Continuing our homage to #TheOGWomeninDesign who have left an indelible mark, today we spotlight Nisha Mathew Ghosh – the visionary co-founder of Mathew and Ghosh Architects. For Nisha, the world of architectural ideas took shape under the tutelage of Late Kurula Varkey at CEPT Ahmedabad. From interning with stalwarts like Padalkar and Vasavada to her first commissioned house published in ‘Inside Outside’ magazine, every step fueled her passion that hasn’t dimmed.
On the need for reforms in public architecture, Nisha advocates a fair system to evaluate and appoint architects based on their expertise, not just lowest bids. She calls for long-term professional committees to uphold architectural visions beyond government tenures.
Nisha’s pioneering journey proves how women architects can shape India’s landscapes with resilience and conviction when given opportunities.
That moment when you realised you wanted to pursue architecture.
Twelve months into the most amazing introduction to architecture by Late Kurula Varkey, as a gawky first year student at the School of Architecture, Ahmedabad.

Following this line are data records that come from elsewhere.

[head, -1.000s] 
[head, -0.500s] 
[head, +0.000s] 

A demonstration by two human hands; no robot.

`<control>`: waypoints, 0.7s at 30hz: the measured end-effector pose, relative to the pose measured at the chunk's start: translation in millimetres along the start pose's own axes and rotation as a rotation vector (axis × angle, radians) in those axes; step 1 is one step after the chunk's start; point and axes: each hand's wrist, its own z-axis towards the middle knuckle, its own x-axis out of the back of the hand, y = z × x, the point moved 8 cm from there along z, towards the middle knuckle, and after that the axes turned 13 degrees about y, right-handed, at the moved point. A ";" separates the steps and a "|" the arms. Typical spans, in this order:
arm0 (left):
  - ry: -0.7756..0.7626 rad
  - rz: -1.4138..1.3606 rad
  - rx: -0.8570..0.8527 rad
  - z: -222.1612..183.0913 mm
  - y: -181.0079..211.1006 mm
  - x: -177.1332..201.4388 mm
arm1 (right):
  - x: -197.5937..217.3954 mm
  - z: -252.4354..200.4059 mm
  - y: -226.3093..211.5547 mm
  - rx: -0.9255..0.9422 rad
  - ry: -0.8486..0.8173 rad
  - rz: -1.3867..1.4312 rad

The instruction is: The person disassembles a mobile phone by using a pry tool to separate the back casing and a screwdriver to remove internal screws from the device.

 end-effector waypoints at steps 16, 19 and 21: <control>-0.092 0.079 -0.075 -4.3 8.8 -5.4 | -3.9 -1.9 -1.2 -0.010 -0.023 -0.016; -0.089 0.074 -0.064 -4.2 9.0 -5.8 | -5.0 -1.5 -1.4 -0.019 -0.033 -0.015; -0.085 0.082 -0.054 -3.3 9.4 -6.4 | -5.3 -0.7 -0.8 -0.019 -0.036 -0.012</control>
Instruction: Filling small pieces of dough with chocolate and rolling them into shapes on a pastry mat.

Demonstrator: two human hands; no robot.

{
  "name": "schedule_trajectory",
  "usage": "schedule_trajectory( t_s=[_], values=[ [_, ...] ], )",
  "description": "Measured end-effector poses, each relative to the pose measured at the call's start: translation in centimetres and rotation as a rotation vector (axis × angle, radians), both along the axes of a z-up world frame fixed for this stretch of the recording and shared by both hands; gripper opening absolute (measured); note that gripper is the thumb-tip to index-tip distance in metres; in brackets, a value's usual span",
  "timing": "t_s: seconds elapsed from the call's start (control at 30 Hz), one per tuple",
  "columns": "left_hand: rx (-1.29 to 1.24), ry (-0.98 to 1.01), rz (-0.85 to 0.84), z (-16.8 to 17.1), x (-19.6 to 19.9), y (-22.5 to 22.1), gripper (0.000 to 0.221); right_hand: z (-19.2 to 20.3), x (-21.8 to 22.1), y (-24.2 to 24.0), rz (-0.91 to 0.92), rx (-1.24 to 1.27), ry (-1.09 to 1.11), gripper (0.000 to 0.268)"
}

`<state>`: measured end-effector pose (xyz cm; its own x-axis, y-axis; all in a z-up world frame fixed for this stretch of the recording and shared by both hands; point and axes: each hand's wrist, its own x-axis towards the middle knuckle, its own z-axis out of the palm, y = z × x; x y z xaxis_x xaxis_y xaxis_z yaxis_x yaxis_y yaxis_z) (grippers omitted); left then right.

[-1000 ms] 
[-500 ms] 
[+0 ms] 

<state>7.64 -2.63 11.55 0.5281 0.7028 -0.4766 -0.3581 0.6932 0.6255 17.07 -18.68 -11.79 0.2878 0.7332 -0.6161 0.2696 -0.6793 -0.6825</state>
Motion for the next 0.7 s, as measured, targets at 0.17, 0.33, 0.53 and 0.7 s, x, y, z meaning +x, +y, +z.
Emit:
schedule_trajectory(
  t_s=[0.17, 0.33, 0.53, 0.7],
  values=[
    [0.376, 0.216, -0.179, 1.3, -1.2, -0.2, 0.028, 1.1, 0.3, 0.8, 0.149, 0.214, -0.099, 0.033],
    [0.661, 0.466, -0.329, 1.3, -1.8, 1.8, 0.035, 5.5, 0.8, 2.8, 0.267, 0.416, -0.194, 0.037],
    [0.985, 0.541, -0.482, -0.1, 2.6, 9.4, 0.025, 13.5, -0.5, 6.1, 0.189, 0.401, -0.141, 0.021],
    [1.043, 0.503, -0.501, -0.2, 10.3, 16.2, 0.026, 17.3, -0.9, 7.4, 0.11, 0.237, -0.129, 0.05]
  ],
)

The world suddenly opened up and bricks became exciting, and suddenly the world of architectural ideas began to occupy my thinking! After graduating from CEPT, I interned in Bengaluru at the office of late Ar. Padalkar because MUD got exciting at the time. I also briefly interned at the office of Mr R J Vasavada, a brilliant mind who taught us about materials and their potential and vital link to the making of architecture. My first project was in Ahmedabad to design a house for Nimitbhai Parikh a friend of a friend, and Soumitro and I worked laboriously to prepare drawings for it. This never got built. Our first built commission was for my mother in Bengaluru and we learned everything from scratch from buying material to managing people on a site. The late Jeanne Roby saw the house and said that she wanted to publish it in the only magazine for design in India at that time– Inside Outside. Our practice was very young, and we took in every detail with excitement, and that excitement hasn’t died, perhaps it has matured.
The architects you admire and why?
NMG: During my student days, I was a great fan of the work of Le Corbusier and Louis Kahn (wandering around IIM Ahmedabad was a source of endless delight) and later Rem Koolhaas, and of course there were works by BV Doshi and AD Raje and Leo Pereira that we gorged on visually and critically at our site visit studies that probed questions and begged responses. Today I am more likely to like or admire a particular project in the way that it reads. The intellectual climate at the School of Architecture in the late 80s and early 90s with Kurula Varkey at the head thrived on understanding our Indian roots yet not in a nostalgic-romantic way but more a Richard Lannoy sort of exhortation.
A project that gave you the most satisfaction
The Bhopal Gas Tragedy Memorial entry, though a theoretical projection, really enabled us to engage with the mechanics of hope in a context of utter tragedy and seemingly irreparable damage. This was vital to work through to a place of bringing together the complex entanglements of ongoing water and earth contamination, ongoing birth defects in generations and the desperate plea for rehabilitation of all. I also thought the final resolutions were seminal in the way that they set up a framework for these to be addressed.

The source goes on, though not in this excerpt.